2) Since you and your partner apparently have been together for some time, he has been repeatedly exposed to the HPV types you have and undoubtedly carries them himself. He could have been the source of your infection, or vice versa -- you'll never know. In any case, it's too late for changing sexual practices, which would not prevent either of you from any significant health outcomes. This would be closing the barn door long after the horse is galloping over distant fields.
4) Nothing is known to speed (or delay) clearance of HPV or prevent progression, e.g. toward cancer. Well one thing: don't smoke! Tobacco use increases the frequency and rate of progression toward cancer. However, the vast majority of HPV infections never lead to cancer. When it happens, it takes many years -- during which it is always possible to detect early changes and give curative treatment before it becomes dangerous. I imagine your doctor will advise you about follow-up pap smears and testing. Follow that advice, then forget about it.

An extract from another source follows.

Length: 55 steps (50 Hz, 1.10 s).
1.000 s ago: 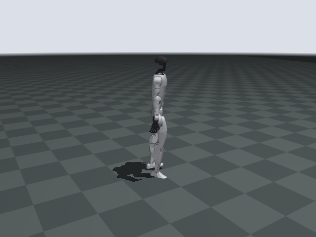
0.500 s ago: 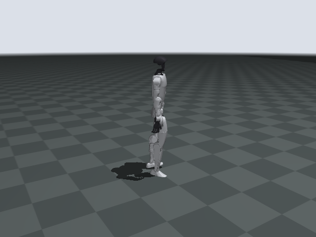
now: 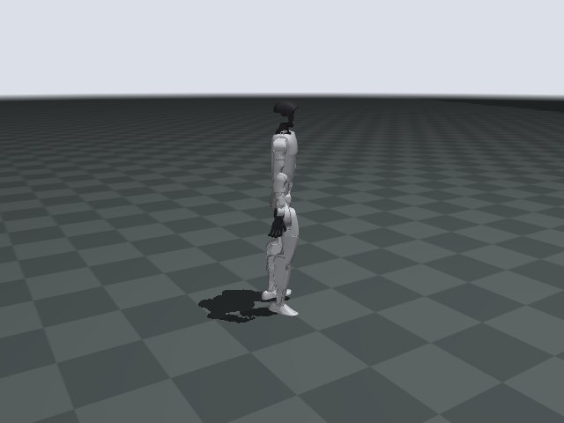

5) Penile cancer is much rarer than cervical cancer in women. Here too, any cancer he would develop would first show up as a minor bump or sore on the penis, at a point of easy treatment. Invasive penile cancer requring drastic treatment (e.g. amputation) is exceedingly rare. This also is not a serious worry.
6) Add throat cancer and anal cancer to the list. Otherwise no known ill effects. And these cancers are rarer still. And again I will stress that his risk for these is no higher on account of your HPV than it would have been if you had never been sex partners with one another. Exposure to any particular infected person does not materially raise the risk of bad outcomes.
I hope this information is helpful. Please let me know if anything isn't clear.